= WHAT NEEDS TO BE DONE =
Look below for the line containing "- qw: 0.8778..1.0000" and the line containing "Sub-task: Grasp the"; repeat exactly those two lines and all lines between them, and nothing else.

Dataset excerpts
▼▼▼
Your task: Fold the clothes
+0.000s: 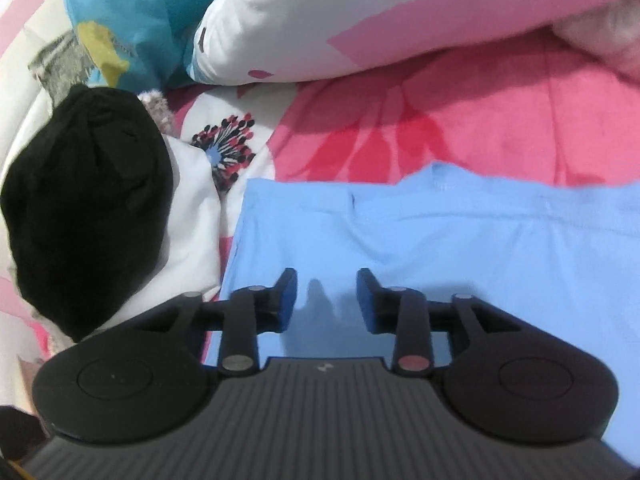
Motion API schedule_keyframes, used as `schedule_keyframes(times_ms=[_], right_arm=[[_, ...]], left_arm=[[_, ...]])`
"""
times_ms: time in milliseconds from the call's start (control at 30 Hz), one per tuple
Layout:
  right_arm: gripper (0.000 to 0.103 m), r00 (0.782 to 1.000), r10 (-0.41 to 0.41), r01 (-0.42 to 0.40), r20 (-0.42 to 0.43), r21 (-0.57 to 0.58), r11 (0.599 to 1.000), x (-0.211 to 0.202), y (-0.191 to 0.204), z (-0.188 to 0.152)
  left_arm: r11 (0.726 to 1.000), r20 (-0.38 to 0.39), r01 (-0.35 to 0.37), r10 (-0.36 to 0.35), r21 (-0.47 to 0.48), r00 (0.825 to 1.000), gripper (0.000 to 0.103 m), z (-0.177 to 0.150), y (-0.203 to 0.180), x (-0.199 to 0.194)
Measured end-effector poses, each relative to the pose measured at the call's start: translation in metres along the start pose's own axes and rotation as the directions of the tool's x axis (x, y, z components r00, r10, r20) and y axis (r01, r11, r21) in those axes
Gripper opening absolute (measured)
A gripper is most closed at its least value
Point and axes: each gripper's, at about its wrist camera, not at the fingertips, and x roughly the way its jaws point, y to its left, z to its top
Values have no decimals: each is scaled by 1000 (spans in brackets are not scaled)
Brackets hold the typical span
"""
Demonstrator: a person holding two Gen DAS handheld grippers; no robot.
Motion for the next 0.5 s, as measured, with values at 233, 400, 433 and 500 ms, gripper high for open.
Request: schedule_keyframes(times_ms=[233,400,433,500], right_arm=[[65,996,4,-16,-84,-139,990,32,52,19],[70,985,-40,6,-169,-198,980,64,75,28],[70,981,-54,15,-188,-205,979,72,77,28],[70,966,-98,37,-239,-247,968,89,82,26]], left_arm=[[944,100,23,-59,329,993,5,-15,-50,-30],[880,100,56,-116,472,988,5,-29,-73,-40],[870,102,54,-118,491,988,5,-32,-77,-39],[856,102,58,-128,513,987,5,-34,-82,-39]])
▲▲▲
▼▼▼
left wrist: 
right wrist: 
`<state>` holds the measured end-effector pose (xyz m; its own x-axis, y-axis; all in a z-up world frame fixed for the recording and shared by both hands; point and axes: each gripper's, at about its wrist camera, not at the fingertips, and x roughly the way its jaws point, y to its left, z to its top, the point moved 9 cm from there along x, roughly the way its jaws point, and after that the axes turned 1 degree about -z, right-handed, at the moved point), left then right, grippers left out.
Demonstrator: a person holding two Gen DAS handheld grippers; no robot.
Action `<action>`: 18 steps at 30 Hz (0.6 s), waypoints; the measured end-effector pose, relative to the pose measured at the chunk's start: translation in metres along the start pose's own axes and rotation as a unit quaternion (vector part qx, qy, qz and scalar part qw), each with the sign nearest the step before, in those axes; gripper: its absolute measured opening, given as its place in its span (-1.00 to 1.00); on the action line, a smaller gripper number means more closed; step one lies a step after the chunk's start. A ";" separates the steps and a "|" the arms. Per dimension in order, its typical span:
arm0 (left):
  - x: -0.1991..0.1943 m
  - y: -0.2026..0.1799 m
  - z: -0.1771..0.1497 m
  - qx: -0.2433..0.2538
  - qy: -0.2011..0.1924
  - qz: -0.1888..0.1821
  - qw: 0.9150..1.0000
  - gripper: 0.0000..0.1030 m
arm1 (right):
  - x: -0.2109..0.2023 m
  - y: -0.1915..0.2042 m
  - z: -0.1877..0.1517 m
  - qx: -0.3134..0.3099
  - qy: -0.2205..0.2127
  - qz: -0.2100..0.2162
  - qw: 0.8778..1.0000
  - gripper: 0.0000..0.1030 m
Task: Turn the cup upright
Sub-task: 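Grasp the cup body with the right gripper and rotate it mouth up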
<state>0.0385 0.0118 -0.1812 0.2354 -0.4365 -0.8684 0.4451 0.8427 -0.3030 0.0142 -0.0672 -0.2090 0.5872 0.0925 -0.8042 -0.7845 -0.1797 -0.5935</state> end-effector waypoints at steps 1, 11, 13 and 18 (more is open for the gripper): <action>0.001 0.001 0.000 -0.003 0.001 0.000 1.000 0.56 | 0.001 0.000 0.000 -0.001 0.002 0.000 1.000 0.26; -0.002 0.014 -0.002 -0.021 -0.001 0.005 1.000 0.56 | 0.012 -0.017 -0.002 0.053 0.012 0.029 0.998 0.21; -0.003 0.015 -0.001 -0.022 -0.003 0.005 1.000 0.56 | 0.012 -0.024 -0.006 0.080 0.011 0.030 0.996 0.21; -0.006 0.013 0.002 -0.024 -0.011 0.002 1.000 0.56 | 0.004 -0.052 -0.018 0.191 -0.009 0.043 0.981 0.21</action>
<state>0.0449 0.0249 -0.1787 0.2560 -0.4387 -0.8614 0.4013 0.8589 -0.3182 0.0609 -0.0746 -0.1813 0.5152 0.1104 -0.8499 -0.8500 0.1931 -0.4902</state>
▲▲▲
= OUTPUT BELOW =
  - qw: 0.8778..1.0000
  - gripper: 0.0000..0.1030 m
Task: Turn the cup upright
Sub-task: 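Grasp the cup body with the right gripper and rotate it mouth up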

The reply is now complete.